Looking for new clients? Don’t we all. Why not expand your client base to the US, Europe or India? Before you send out that gorgeous email campaign, let’s check the rules around marketing to people in those countries.
Here is a quick summary of the rules about consent, opting in and opting out in a few key countries. But maybe it is best to start on our own doorstep.
We must look at the rules in both the Consumer Protection Act (CPA) and in the Protection of Personal Information Act (POPI). It is a bummer and we don’t understand why POPI didn’t just repeal the direct marketing sections of the CPA (like it does for ECTA), but there it is.
POPI (when it becomes effective) says that you can only market directly to new customers once the person has given their consent. The consent must be a voluntary, specific and informed expression of will. You can contact the person once to get their consent. We wrote something about this previously.
You do not need to get marketing consent from existing customers if:
- the consumer provided their details ‘in the context of the sale of a product or service’ and
- the details were obtained ‘for the purpose of direct marketing’ similar products and services from the supplier, and
- the consumer was given a reasonable opportunity to object to receiving the marketing material (in a way that is free and easy) both when their information was first collected and every time they receive the marketing material.
So look at your unsubscribes urgently, otherwise you won’t be able to use your database for direct marketing once POPI comes into effect. You will have to ask for consent first – and we know how low the uptake can be.

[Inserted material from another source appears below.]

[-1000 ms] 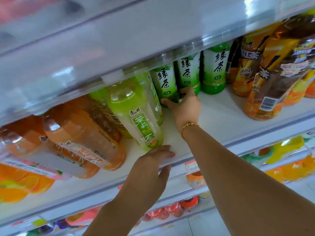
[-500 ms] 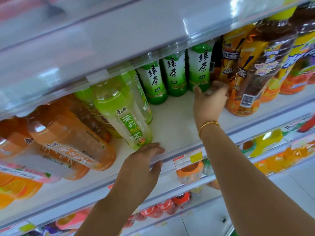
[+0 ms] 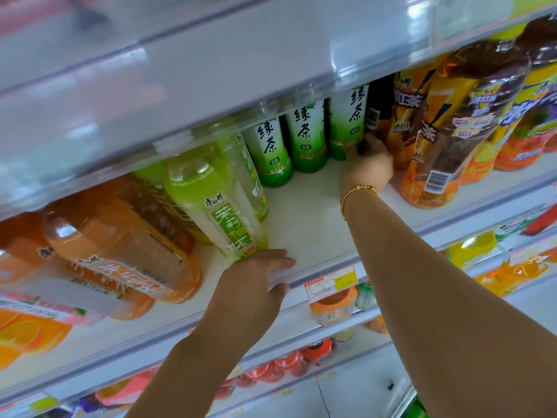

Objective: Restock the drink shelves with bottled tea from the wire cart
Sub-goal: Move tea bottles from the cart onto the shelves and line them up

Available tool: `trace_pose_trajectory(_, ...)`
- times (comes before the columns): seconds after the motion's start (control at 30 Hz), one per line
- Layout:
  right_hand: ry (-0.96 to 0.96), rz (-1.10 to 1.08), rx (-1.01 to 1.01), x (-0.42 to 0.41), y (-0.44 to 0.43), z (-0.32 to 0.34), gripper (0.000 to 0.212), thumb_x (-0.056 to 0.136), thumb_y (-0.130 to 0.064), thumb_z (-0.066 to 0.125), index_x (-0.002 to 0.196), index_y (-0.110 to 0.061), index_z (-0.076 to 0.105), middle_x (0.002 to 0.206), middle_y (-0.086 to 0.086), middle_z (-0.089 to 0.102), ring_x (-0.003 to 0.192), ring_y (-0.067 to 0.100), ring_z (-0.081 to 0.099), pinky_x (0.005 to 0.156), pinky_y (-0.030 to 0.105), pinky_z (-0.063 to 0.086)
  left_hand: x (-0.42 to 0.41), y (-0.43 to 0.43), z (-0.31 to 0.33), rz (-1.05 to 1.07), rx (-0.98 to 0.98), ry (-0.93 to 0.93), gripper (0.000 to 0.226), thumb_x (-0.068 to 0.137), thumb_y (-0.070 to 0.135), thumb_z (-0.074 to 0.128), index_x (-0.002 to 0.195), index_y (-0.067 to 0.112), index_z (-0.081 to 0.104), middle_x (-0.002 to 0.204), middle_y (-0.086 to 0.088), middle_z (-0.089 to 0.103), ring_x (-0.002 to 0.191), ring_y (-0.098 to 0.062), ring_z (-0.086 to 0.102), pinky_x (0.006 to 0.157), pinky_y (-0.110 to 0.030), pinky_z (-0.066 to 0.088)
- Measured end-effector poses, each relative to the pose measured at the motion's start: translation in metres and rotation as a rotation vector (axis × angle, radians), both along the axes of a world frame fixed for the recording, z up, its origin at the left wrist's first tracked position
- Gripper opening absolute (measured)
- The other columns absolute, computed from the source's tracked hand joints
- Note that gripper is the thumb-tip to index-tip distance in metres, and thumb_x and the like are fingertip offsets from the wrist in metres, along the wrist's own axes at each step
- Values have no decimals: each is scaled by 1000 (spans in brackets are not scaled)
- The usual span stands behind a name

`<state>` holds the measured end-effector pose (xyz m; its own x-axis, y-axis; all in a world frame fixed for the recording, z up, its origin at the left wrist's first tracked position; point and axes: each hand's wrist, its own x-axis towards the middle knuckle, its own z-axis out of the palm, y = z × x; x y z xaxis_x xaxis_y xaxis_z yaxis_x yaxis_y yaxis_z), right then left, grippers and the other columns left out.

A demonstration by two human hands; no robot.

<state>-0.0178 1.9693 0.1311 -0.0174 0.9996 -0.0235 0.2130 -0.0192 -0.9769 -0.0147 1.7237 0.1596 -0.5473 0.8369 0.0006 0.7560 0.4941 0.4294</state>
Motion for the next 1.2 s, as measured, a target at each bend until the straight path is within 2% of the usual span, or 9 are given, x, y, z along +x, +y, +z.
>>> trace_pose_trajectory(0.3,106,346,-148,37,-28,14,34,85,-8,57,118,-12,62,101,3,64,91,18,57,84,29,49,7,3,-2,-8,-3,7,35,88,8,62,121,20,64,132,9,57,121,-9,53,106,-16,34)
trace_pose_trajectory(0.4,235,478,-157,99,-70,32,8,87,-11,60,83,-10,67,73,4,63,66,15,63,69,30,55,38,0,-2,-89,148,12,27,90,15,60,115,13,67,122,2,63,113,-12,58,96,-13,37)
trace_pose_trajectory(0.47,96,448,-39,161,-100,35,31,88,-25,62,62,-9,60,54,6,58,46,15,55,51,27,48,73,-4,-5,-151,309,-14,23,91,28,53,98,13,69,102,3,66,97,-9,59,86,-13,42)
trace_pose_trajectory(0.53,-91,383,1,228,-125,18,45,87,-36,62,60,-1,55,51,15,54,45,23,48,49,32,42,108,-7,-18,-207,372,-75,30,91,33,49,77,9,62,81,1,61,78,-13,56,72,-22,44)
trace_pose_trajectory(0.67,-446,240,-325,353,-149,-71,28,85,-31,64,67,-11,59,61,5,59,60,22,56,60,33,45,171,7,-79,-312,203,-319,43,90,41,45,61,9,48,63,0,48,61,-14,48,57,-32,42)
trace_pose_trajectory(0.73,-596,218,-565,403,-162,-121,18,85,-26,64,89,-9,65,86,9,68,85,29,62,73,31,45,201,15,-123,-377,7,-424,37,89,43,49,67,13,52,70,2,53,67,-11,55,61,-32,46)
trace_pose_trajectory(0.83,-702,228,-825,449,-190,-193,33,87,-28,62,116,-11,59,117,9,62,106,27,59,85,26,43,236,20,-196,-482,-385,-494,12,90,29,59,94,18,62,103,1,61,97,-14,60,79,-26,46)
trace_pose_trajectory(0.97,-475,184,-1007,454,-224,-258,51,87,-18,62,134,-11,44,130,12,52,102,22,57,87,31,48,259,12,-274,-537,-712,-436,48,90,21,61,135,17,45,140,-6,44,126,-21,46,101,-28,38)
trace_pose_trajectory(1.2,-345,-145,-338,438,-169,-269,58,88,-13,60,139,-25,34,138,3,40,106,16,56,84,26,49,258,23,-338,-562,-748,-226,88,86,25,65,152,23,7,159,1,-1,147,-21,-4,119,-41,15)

When sending direct marketing to people in the UK you need to check the Privacy and Electronic Communications (EC Directive) Regulations, 2003 (PECR) and the Data Protection Act, 1998 (DPA). PECR and the DPA regulate marketing messages sent to natural persons, sole traders and some partnerships in the UK. It does not apply to electronic marketing sent to companies and other corporate bodies.

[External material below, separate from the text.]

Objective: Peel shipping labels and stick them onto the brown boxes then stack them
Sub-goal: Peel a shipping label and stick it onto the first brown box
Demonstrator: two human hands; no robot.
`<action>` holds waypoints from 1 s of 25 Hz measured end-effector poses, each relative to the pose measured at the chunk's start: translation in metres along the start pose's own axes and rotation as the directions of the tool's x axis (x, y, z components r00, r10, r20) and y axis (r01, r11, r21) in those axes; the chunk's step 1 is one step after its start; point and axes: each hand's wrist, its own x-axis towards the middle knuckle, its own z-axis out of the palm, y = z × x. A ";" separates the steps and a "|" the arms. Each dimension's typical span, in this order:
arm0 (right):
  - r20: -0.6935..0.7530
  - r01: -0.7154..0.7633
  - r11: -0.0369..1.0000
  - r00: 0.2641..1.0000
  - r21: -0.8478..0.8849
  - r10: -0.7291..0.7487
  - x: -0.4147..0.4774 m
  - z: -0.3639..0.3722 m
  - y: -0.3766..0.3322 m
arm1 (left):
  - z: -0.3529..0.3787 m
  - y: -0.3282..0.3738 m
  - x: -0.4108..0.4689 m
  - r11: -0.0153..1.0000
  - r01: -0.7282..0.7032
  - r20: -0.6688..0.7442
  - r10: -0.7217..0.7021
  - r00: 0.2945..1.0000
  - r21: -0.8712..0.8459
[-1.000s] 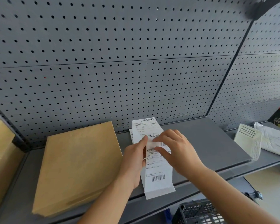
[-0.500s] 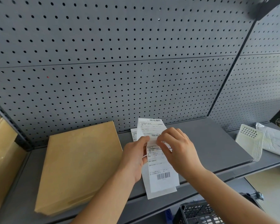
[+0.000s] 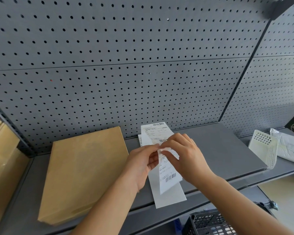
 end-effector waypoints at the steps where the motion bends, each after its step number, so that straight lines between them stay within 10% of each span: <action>1: 0.011 0.004 1.000 1.000 0.005 -0.004 0.001 0.000 0.000 | -0.001 0.001 0.001 1.000 -0.016 -0.001 0.016 1.000 0.001; 25: -0.026 0.025 0.989 0.999 0.143 -0.022 -0.015 -0.038 -0.014 | -0.004 0.021 0.020 0.993 -0.033 -0.084 0.042 0.996 0.109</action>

You will generally need an individual’s consent before you can send marketing emails. To be valid, consent must be knowingly and freely given, clear and specific. The person must have a genuine choice. The clearest way of obtaining consent is to invite the customer to tick an opt-in box confirming that they wish to receive marketing messages via specific channels. Consent can also be obtained when the individual clearly and knowingly indicates their agreement by clicking an icon, sending an email, subscribing to a service, or providing oral confirmation.
The DPA gives individuals the right to object to the use of their personal information for the purposes of direct marketing. According to PECR individuals have the right to opt-out of receiving marketing at any time.
Soft opt-in is required for existing customers. This means that you can send marketing emails if:
- they have obtained the contact details in the course of a sale (or negotiations for a sale) of a product or service to that person; and
- they are only marketing their own similar products or services; and
- they gave the person a simple opportunity to refuse or opt-out of the marketing, both when collecting the details and in every message after that.
Specific consent and taking a positive step is required for new customers. Electronic marketing communications require specific consent for the type of communications e.g. email or SMS.
Luckily, the UK Information Commissioner’s Office has given some guidance on how to interpret these rules.
The US does spam bigly! Sad! The US has the CAN-SPAM Act, 2003. No, it does not say that you can spam people. The CAN-SPAM Act regulates commercial messages sent by a US based business to anyone in the United States. A ‘recipient’ of a commercial message covered by the Act includes both natural persons and businesses.
No consent is required to send a marketing message, but the message must contain a clear and conspicuous explanation of how the recipient can opt-out of getting an email from you in future.
The EU has updated their regulations recently. The General Data Protection Regulation 2016/679 (GDPR) entered into force on 24 May 2016 and will apply from 25 May 2018. It repeals the Data Protection Directive 95/46/EC. The GDPR applies to all businesses (even those outside the EU) who offers goods or services to or monitors the behaviour (within the EU) of EU data subjects (natural persons only).
The GDPR requires consent for the processing of a personal data for one or more specific purposes (for example direct marketing). Consent in terms of GDPR means any freely given, specific, informed and unambiguous indication of the data subject’s wishes by which he or she, by a statement or by a clear affirmative action, signifies agreement to the processing of personal data relating to him or her. Businesses will not be able to rely on silence or opt-outs and instead, an active process such as box-ticking will have to be put in place.